**WHAT YOU ARE ASKED TO DO:** After going through the data below, state how many lines contain "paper", and nothing else.
___ SOURCE MATERIAL ___
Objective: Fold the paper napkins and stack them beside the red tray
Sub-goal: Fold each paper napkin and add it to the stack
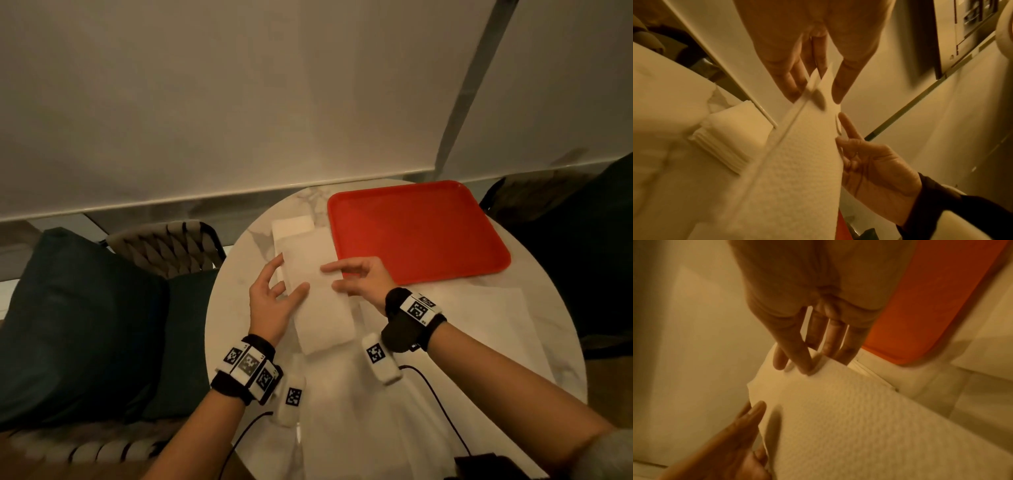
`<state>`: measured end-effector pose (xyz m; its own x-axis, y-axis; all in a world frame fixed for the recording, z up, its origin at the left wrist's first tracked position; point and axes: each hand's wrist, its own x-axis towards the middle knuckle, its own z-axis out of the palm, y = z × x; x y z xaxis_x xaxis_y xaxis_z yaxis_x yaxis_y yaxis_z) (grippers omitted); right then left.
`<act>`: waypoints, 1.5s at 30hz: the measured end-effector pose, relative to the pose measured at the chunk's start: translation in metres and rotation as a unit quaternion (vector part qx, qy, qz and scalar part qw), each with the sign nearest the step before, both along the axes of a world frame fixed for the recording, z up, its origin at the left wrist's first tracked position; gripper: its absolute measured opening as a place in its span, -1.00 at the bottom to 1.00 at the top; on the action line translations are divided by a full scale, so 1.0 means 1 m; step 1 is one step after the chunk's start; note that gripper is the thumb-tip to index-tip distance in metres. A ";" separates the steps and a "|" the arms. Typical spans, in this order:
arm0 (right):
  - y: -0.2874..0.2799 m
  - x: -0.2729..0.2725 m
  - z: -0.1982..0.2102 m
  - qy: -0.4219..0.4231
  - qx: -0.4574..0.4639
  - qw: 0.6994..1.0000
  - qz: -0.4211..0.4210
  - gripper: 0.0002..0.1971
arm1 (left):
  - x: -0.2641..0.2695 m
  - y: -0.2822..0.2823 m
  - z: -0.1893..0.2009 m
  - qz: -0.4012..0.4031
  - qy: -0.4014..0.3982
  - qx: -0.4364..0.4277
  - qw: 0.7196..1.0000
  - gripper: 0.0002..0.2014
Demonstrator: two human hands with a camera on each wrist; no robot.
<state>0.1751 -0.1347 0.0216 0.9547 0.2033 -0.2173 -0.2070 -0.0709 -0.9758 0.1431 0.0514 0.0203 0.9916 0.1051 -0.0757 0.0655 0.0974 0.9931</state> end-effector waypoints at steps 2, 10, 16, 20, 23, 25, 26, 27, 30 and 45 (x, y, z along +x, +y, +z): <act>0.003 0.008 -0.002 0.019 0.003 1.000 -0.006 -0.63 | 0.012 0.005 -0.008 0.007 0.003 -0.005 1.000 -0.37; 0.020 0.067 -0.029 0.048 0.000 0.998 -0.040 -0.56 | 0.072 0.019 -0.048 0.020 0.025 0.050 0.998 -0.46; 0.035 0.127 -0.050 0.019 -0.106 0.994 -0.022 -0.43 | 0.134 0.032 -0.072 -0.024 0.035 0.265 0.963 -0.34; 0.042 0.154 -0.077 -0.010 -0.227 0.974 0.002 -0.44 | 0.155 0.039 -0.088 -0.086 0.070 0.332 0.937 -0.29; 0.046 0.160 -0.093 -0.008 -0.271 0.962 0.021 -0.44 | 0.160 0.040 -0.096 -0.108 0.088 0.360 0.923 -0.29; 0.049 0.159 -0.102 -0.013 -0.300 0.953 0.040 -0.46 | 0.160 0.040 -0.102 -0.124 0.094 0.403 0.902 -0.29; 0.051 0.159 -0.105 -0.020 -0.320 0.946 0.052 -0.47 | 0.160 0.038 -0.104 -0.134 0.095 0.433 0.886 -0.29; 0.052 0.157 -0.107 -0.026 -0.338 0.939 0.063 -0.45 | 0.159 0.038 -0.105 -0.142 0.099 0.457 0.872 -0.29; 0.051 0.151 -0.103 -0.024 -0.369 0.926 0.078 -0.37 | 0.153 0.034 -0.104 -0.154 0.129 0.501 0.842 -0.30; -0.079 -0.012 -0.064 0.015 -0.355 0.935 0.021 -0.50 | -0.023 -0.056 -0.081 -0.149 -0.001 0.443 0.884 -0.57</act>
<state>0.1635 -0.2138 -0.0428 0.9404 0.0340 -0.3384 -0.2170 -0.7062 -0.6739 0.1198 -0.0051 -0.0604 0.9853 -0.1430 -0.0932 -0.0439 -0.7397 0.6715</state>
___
**EXERCISE RESULT:** 2